Tuesday, February 14, 2017

Street Photography – a comparative study between Urban and Rural setting in parts of India.

Street photography is almost as old as photography itself. As urbanization and globalization of the world started, art saw a new chapter opening with the invention of photography in the early 19th century. The first photographs were taken in the streets.

Nicéphore Niépce’s earliest surviving camera photograph, circa 1826: View from the Window at Le Gras (Saint-Loup-de-Varennes, France). Could be easily interpreted as a “street photograph”
The advent of digital cameras in the world of photography, allowed us to shoot in near darkness at high ISO. Just think how difficult it must have been for earlier photographers who used to shoot with films that had ISO of 25 only. Now we could take thousands of photographs without worrying about film rolls and developing/printing costs going through the sky.
More than the digital camera, the advent of internet, softwares for processing the photos and online social networking completely changed the way pictures were being taken and shared with the world.

Child with a toy hand grenade in Central Park, N.Y.C – by Diane Arbus
Many people needlessly waste hours of their time arguing, what is, or is not, street photography. The definition of street photography has been evolving over time. In early 20th century, a street photographer used to be someone who would stand in the streets, taking photographs for money and send you the prints at a later time. 

Henri Cartier-Bresson / Magnum Photos. SPAIN. 1933. Valencia Province. Alicante.
Today, a “street photographer” would be someone who goes out to public places and takes photos (usually candidly). There are lots of debates even on the candid nature of street photography. It would be pertinent to mention here that, some of the most famous images like Grenade Boy (by Diane Arbus), Transvestite and two women in Spain (by Cartier-Bresson), and Kid with a Gun (by William Klein) weren’t candid– but with the subjects’ consent.

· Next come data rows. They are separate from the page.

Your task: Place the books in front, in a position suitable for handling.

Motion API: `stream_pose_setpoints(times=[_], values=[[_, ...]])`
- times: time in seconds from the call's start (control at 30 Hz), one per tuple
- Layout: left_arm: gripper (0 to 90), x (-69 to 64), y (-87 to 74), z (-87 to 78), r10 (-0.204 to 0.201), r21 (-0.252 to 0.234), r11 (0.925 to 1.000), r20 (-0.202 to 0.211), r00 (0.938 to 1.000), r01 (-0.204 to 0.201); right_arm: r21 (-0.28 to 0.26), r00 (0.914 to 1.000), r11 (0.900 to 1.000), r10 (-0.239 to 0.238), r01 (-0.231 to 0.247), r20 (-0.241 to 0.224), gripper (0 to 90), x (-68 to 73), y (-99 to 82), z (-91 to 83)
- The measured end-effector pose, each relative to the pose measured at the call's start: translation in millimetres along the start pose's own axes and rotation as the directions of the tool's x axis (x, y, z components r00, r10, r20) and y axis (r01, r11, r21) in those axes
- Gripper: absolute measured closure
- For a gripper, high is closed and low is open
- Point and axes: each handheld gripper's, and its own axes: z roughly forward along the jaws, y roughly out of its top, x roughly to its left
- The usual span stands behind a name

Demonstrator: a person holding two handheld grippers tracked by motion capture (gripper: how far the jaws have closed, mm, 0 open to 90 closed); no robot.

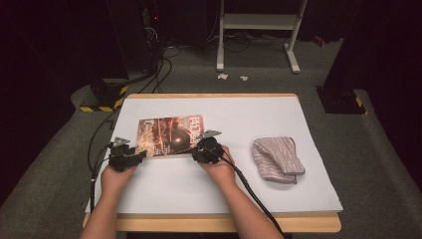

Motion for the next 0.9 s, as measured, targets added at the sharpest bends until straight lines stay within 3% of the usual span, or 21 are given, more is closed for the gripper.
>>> stream_pose_setpoints(times=[0.03, 0.07, 0.1, 0.13, 0.27, 0.37, 0.47, 0.53, 0.6, 0.77, 0.9], values=[[46.1, 1.8, -1.5, -1.5, -0.025, -0.001, 0.9997, 0.017, 0.9996, 0.025, -0.005, 0.9999, 0.9999, 0.012, -0.012, 0.001, 47.3, -5.3, -3.5, -8.3], [45.8, 1.8, -1.5, -1.5, -0.025, -0.001, 0.9997, 0.017, 0.9996, 0.025, -0.005, 0.9999, 0.9999, 0.012, -0.012, 0.001, 47.3, -5.3, -3.5, -8.3], [44.4, 3.0, -1.9, -2.3, -0.030, -0.005, 0.9995, 0.020, 0.9994, 0.030, -0.024, 0.9994, 0.9991, 0.034, -0.034, -0.006, 43.4, -14.0, -7.4, -16.8], [43.0, 3.7, -2.2, -3.2, -0.029, -0.019, 0.9994, 0.000, 0.9996, 0.029, -0.038, 0.9990, 0.9983, 0.044, -0.044, -0.007, 41.0, -17.8, -8.8, -20.5], [40.7, 5.9, -0.7, -1.2, -0.043, -0.044, 0.9981, 0.002, 0.9991, 0.043, -0.071, 0.9981, 0.9956, 0.061, -0.061, -0.007, 40.0, -23.8, -7.1, -24.3], [40.1, 8.6, 7.4, 10.5, -0.053, -0.039, 0.9978, -0.004, 0.9986, 0.053, -0.049, 0.9970, 0.9959, 0.077, -0.076, 0.012, 40.7, -23.5, 3.0, -4.0], [41.6, 14.2, 7.9, 14.8, -0.106, -0.025, 0.9940, 0.029, 0.9939, 0.107, 0.002, 0.9955, 0.9957, 0.093, -0.093, 0.020, 43.3, -22.7, 7.4, 23.7], [43.6, 14.3, 7.7, 14.2, -0.110, -0.022, 0.9936, 0.040, 0.9932, 0.111, 0.013, 0.9954, 0.9956, 0.093, -0.093, 0.022, 42.3, -22.6, 7.6, 28.1], [46.0, 10.1, 7.4, 13.9, -0.080, -0.019, 0.9966, 0.015, 0.9967, 0.081, 0.016, 0.9933, 0.9933, 0.114, -0.114, 0.018, 42.7, -24.6, 5.3, 33.6], [46.2, 2.8, 5.5, 10.4, -0.046, -0.005, 0.9989, 0.009, 0.9989, 0.046, 0.020, 0.9932, 0.9930, 0.116, -0.116, 0.006, 44.9, -24.8, -1.0, 26.6], [46.7, -17.6, -1.3, 2.9, 0.010, -0.001, 0.9999, 0.010, 0.9999, -0.010, 0.016, 0.9936, 0.9936, 0.111, -0.112, 0.017, 45.1, -22.4, -18.4, 7.5]])
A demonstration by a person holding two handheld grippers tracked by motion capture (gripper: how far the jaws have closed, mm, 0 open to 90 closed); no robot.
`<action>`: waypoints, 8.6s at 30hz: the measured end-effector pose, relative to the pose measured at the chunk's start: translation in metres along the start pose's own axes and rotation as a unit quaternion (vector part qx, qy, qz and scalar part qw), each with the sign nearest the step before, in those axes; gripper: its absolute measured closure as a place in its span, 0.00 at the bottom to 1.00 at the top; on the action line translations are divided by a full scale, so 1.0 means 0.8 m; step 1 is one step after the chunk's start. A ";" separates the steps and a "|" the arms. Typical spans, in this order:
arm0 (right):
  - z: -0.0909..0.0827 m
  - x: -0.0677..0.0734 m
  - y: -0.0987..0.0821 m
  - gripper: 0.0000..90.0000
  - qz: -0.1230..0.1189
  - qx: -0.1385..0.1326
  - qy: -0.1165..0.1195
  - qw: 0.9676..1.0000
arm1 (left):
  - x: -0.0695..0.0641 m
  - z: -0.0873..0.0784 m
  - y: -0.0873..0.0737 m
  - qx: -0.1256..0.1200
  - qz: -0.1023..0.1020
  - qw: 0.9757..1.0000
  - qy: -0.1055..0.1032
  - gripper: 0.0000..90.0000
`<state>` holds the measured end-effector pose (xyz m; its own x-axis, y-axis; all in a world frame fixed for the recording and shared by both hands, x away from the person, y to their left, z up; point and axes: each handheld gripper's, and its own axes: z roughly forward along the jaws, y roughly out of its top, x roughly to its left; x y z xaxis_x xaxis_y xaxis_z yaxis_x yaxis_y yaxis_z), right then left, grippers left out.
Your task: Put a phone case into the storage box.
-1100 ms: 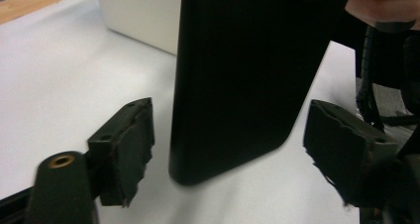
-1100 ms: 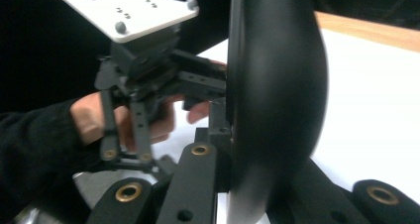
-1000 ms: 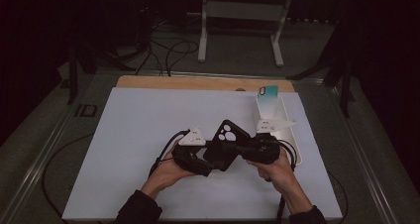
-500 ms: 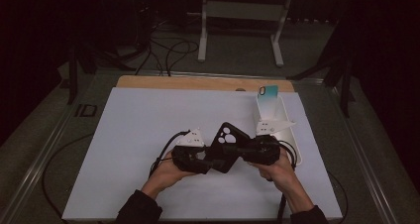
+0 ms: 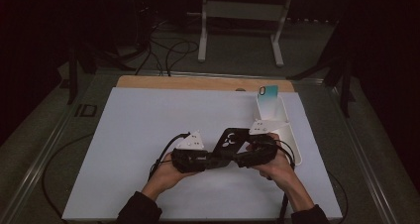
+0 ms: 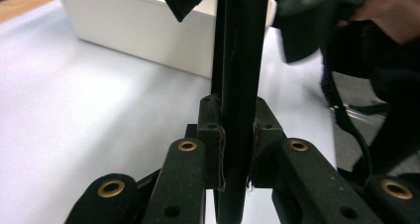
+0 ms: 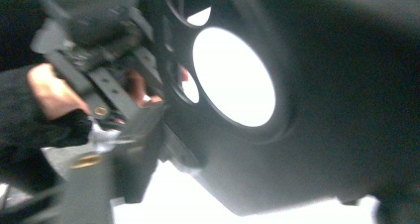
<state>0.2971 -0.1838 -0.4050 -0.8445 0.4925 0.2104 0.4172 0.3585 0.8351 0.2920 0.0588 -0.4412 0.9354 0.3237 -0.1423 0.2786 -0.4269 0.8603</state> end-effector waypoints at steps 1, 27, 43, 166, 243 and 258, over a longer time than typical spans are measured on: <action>0.000 0.000 0.000 0.19 0.005 0.002 -0.011 1.000 | 0.001 -0.001 0.000 -0.002 -0.004 1.000 0.007 0.89; -0.015 -0.004 0.019 0.17 0.070 -0.051 -0.066 0.994 | 0.000 0.006 -0.005 0.010 -0.014 0.998 0.063 0.89; 0.009 0.006 0.029 0.12 0.092 -0.070 -0.098 0.988 | -0.010 0.021 -0.008 0.012 -0.020 0.998 0.066 0.90; -0.048 -0.068 0.079 0.17 0.077 -0.093 -0.204 0.972 | 0.003 -0.158 -0.177 -0.031 -0.092 0.947 0.308 0.00; -0.077 -0.170 0.118 0.17 0.122 -0.082 -0.366 0.919 | 0.003 -0.160 -0.177 -0.038 -0.093 0.944 0.314 0.00; -0.070 -0.190 0.106 0.17 0.130 -0.059 -0.398 0.906 | 0.003 -0.161 -0.177 -0.040 -0.094 0.944 0.314 0.00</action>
<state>0.4418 -0.2725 -0.3378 -0.1941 0.9809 0.0135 0.4884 0.0846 0.8685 0.2263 0.2288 -0.5004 0.5516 0.8341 0.0008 0.3855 -0.2557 0.8865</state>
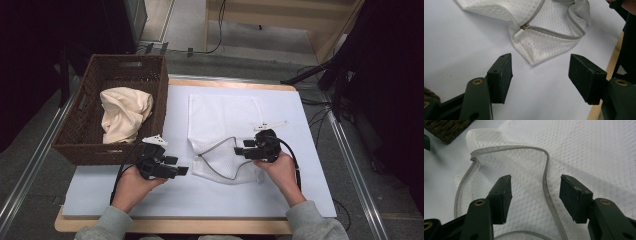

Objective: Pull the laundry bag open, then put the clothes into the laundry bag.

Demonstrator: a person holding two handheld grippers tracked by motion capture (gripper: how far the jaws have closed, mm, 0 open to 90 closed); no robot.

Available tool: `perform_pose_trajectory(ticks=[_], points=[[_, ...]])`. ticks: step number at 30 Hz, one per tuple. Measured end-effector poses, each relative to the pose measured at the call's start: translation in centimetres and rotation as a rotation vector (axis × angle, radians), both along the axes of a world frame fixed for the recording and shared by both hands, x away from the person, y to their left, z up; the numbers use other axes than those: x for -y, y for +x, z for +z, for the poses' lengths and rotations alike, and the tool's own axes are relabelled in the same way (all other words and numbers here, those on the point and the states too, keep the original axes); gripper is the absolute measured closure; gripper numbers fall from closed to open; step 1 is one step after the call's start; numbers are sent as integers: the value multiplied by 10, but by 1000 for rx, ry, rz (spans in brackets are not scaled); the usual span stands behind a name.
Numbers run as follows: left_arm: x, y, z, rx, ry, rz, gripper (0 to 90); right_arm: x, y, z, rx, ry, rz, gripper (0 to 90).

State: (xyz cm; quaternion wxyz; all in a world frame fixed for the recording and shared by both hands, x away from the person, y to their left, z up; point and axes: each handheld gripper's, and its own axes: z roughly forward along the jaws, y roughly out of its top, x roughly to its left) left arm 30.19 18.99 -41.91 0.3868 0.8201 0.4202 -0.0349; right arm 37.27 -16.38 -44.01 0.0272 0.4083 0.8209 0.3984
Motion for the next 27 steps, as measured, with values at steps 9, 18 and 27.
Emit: perform_pose_trajectory(ticks=[9, 18, 27], points=[[-3, -2, -1, 2, 0, 6, 363, -5, 6, -1, -4, -3, 3, 444], [0, -3, -2, 2, 5, -5, 363, -7, 11, -3, 4, -3, -1, 449], [-2, -4, -2, 3, 5, -4, 364, -12, 21, -7, 1, -24, -15, 469]])
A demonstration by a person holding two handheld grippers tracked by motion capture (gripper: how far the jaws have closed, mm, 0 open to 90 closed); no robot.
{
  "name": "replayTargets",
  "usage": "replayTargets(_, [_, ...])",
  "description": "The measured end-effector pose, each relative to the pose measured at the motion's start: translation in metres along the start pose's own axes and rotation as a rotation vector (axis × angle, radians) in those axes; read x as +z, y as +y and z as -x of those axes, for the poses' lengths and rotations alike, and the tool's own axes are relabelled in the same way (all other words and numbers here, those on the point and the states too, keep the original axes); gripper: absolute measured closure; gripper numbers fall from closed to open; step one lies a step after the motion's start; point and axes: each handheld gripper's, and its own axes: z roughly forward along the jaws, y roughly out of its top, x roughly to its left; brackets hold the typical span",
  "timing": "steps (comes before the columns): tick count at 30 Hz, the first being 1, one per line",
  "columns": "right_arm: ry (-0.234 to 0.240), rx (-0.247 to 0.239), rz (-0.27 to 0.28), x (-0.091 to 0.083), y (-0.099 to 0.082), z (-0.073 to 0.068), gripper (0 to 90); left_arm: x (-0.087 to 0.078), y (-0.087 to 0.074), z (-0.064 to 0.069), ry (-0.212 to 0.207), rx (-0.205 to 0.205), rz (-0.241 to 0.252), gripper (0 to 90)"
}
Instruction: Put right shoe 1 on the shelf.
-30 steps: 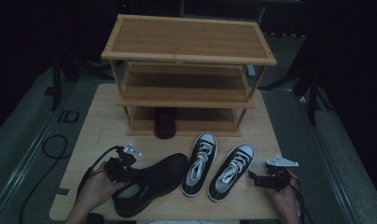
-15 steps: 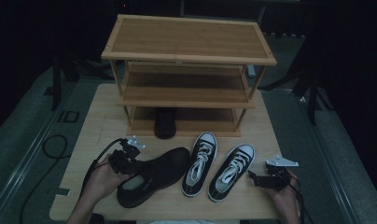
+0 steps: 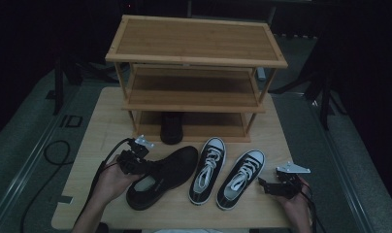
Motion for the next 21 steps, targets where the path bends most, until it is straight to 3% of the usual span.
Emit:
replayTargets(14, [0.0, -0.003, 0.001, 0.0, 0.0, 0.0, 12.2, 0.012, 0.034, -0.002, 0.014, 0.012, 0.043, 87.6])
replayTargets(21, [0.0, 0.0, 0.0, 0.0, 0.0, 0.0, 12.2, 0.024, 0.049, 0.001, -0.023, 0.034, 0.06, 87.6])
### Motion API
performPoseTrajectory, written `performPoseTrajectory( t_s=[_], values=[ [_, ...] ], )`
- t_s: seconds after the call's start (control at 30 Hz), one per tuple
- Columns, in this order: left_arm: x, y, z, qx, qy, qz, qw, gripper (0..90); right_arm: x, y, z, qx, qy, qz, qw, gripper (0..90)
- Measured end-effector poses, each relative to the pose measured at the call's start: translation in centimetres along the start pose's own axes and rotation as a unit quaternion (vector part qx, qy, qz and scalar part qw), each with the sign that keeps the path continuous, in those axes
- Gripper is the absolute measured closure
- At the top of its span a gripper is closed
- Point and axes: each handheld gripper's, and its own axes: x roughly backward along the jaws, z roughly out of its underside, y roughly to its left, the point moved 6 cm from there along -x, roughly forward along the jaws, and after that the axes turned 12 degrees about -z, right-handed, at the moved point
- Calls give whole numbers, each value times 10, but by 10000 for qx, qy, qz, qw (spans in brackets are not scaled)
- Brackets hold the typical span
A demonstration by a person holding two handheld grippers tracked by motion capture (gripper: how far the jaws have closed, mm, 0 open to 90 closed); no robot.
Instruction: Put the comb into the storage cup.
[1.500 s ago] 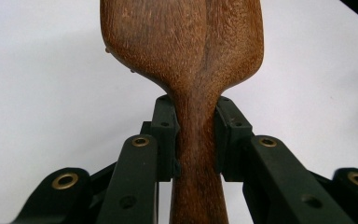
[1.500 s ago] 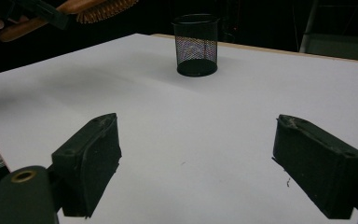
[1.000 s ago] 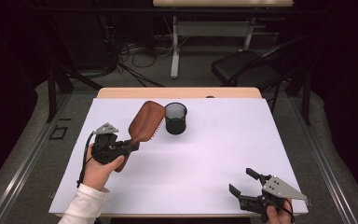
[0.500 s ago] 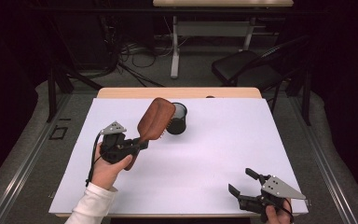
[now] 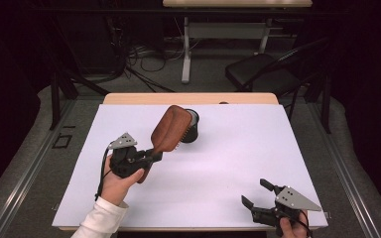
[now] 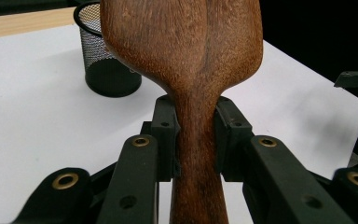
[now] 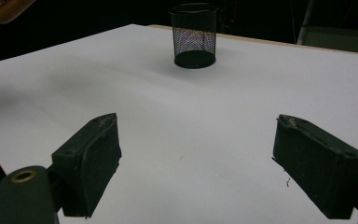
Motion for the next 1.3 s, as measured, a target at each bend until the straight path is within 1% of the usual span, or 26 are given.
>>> performPoseTrajectory(
  t_s=[0.1,0.23,0.33,0.47,0.53,0.63,0.7,0.83,0.87,0.93,1.0,1.07,1.17,1.3],
  values=[
    [0,0,1,40,-28,24,10000,729,-2,1,0,8,58,-13,10000,141],
    [-1,-1,2,28,-57,8,10000,728,-6,2,1,-18,150,-24,9999,141],
    [0,-1,3,26,-74,16,10000,728,-9,2,0,45,187,-35,9998,141],
    [0,-2,4,35,-79,13,10000,728,-15,3,-3,-5,273,-98,9996,141],
    [0,-3,5,11,-71,2,10000,728,-18,4,-4,-58,353,-173,9992,142],
    [-1,-4,5,13,-74,9,10000,728,-23,6,-7,-53,432,-284,9986,142],
    [0,-4,5,12,-83,24,10000,728,-25,7,-9,-8,443,-323,9985,142],
    [0,-5,5,5,-88,43,10000,728,-29,10,-15,-32,455,-409,9981,142],
    [0,-5,5,-30,-91,26,10000,729,-30,10,-17,-30,459,-433,9980,142],
    [0,-6,5,-27,-98,59,9999,728,-33,10,-20,-59,480,-481,9977,142],
    [-1,-7,5,-37,-129,38,9999,728,-37,11,-23,-65,505,-530,9973,142],
    [-1,-7,6,-24,-145,45,9999,728,-43,11,-26,-64,602,-578,9965,143],
    [-2,-7,6,-12,-148,55,9999,729,-50,12,-30,-8,694,-671,9953,142],
    [-3,-8,6,-9,-147,53,9999,728,-62,14,-39,-53,736,-690,9949,143]
  ],
)
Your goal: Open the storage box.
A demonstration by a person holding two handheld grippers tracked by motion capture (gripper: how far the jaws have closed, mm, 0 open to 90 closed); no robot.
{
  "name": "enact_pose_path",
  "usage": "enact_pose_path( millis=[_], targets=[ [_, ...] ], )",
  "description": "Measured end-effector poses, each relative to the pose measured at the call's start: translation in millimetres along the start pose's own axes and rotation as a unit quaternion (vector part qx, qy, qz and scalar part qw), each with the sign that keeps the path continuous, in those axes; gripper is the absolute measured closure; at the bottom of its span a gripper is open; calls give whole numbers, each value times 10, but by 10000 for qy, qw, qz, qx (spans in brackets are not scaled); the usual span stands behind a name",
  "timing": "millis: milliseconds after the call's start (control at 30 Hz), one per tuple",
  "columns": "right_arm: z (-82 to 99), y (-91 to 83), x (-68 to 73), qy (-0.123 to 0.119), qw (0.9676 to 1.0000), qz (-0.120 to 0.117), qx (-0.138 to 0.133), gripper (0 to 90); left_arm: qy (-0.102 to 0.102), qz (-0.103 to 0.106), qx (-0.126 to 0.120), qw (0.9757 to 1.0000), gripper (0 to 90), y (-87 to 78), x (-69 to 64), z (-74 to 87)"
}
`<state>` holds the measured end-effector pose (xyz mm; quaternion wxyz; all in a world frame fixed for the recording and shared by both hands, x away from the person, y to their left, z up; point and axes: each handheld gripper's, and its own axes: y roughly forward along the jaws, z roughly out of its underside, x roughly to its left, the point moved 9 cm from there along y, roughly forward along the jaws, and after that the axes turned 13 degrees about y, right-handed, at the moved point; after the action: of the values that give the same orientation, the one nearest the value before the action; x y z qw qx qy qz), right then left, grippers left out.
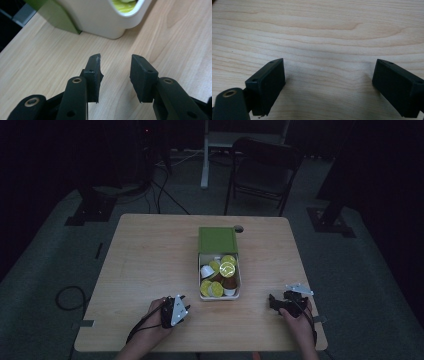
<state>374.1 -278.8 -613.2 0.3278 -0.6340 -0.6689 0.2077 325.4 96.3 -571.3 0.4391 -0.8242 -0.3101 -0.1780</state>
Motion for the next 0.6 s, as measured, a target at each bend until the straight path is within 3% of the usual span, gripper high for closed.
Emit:
enact_pose_path(
  millis=[167,300,400,433,600],
  targets=[
    [1,-1,2,9,10000,-1,5,106,-251,-103,36,9996,572,-33,102,89],
    [0,0,1,6,10000,-1,1,106,-606,-237,61,9979,523,-68,202,184],
    [0,0,1,3,10000,0,1,106,-726,-284,114,9969,458,-72,235,231],
    [0,0,0,2,10000,0,1,106,-863,-318,159,9956,458,-78,263,276],
    [0,0,1,5,10000,0,2,106,-1081,-403,154,9932,357,-90,330,348]
  ],
)
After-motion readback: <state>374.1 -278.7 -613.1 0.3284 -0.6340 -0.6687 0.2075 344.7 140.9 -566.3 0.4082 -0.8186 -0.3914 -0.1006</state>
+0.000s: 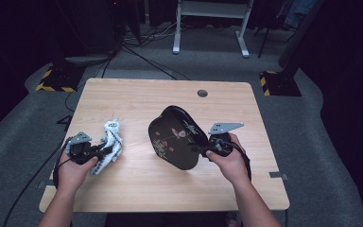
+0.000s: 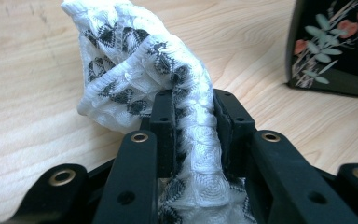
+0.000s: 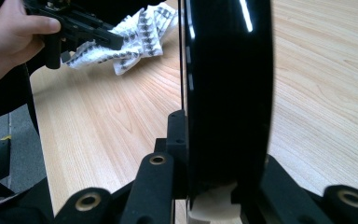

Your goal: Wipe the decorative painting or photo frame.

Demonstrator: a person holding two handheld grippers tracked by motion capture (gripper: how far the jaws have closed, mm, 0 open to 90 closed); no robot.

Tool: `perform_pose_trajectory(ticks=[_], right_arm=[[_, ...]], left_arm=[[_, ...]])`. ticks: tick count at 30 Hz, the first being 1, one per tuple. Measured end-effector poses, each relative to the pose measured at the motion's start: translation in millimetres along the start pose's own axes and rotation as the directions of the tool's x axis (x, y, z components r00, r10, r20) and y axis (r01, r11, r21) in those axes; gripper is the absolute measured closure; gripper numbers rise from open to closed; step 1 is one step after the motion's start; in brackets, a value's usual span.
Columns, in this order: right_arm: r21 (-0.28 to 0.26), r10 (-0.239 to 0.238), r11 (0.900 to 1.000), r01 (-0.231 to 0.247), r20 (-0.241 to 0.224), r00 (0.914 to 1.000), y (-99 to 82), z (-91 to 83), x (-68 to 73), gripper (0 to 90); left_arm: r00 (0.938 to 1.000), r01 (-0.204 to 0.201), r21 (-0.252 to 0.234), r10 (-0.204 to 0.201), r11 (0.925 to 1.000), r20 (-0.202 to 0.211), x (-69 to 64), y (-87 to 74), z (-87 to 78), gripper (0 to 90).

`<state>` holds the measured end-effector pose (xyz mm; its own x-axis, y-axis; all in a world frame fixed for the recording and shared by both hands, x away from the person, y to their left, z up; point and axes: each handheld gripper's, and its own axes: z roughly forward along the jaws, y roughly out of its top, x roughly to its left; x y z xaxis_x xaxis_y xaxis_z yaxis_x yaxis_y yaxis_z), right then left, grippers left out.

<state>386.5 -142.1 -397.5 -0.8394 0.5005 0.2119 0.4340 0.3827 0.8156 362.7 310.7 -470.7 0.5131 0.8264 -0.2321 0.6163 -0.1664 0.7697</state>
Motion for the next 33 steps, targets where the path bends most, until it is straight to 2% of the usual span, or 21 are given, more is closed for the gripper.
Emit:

Gun 1, New York 1995 – by William Klein
Recently there has been a huge hue and cry over the some of the supposedly candid street photographs by one of our age’s iconic photographer Steve Mc Curry which were not only found to be posed but some of them were also found to be heavily edited.
These days, lots of great street photography are done outside of the streets, mostly in public places – in malls, parks, and even beaches, not all of them candid in nature.
Although street and people photography mostly started out in urban setting and is still mostly done in such places, it is no more restricted or limited to primarily urban settings. It has transcended the barrier of urban world and stepped into the rural parts long ago.
I had always found similarities and differences between street photography in an urban setting and a rural setting.
India has always been a primarily agricultural economy where the bulk of the population lives in rural areas. India is also the home to huge Metropolises whose population exceeds 10 million.  From the point of view of street photography, India presents such diversity and completely different scenarios that it can be highly bewildering.
On one hand India has such remote villages where even basic amenities such as roads, electricity etc are non-existent, and on the other hand there are cosmopolitan cities that are home to the most advanced technology centers in the world. India lives in religious diversity, communal unrest, slums, poverty, corruption etc., but India can also boast of the biggest manpower in software field, huge malls, supermarkets, cine complexes, flyovers, latest gadgets and cars. On one hand we have a big chunk of the population who can barely write their names and on the other hand we have Indian origin persons who have become CEOs of the biggest companies in the world.
India seems to be a place of extreme polarity which exists in unexplainable intimate inter-dependency and inter-relationship. Two worlds inter-twined in such a manner that it is almost impossible to tell one apart from the other.
I feel fortunate to have witnessed such great diversity in a single country. The urban part of my street photography has mostly been done in parts of central India and other urban centers while I was travelling. I have this habit of photographing local life, street food etc when I travel apart from the tourist spots and monuments which are obvious subjects. Common men, their life, their food fascinate and attract me, not only in cities or towns but also in villages.  Hence I often find myself carrying my camera to villages where I try to photograph rural folks. I like to talk with people, listen to their stories and laugh with them.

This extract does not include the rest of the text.